The weight of a point is high if it has been misclassified more number of times in the previous
iterations. Thus, maximum error minimisation is performed by trying to correctly predict
the points which were misclassified in earlier iterations. Also, weights are assigned to the
classifiers depending upon their accuracy which again depends upon the weighted error (for
that classifier).
7. In AdaBoost, we re-weight points giving points misclassified in previous iterations more weight.
Suppose we introduced a limit or cap on the weight that any point can take (for example, say
we introduce a restriction that prevents any point’s weight from exceeding a value of 10).
Which among the following would be an effect of such a modification?
(a) We may observe the performance of the classifier reduce as the number of stages increase
(b) It makes the final classifier robust to outliers
(c) It may result in lower overall performance
2
Sol. b, c
Outliers tend to get misclassified. As the number of iterations increase, the weight correspond-
ing to outlier points can become very large resulting in subsequent classifier models trying to
classify the outlier points correctly. This generally has an adverse effect on the overall clas-
sifier. Restricting the weights is one way of mitigating this problem. However, this can also
lower the performance of the classifier.
8. Which among the following are some of the differences between bagging and boosting?
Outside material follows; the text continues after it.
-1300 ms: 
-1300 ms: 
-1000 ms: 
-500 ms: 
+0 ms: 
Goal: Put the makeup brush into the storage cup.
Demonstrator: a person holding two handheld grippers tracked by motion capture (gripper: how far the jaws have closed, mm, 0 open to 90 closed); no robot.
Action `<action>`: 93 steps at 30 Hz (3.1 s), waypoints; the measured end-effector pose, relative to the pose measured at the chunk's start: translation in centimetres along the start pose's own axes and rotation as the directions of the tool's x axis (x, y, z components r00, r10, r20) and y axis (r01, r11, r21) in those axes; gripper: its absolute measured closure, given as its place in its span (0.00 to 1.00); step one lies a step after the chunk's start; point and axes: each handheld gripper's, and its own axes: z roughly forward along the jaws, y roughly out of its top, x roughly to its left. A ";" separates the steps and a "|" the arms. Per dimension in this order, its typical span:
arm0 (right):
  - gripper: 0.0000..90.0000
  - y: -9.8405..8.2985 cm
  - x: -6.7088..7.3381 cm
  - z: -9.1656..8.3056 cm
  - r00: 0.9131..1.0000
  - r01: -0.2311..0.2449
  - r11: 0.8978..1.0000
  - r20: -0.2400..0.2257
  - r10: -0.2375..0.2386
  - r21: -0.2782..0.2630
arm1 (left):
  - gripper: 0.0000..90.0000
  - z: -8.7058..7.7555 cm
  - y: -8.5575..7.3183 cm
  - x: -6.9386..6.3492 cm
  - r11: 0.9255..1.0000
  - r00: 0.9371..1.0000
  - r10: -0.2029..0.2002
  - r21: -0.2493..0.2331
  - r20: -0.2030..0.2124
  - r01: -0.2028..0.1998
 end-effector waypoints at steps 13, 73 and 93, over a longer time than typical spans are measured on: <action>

(a) In bagging we use the same classification algorithm for training on each sample of the data,
whereas in boosting, we use different classification algorithms on the different training
data samples
(b) Bagging is easy to parallelise whereas boosting is inherently a sequential process
(c) In bagging we typically use sampling with replacement whereas in boosting, we typically
use weighted sampling techniques
(d) In comparison with the performance of a base classifier on a particular data set, bagging
will generally not increase the error whereas as boosting may lead to an increase in the
error
Sol. b, c, d
With regards to the last option, boosting can result in an increase in error over a base classifier
due to over-emphasis on existing noise data points in later iterations.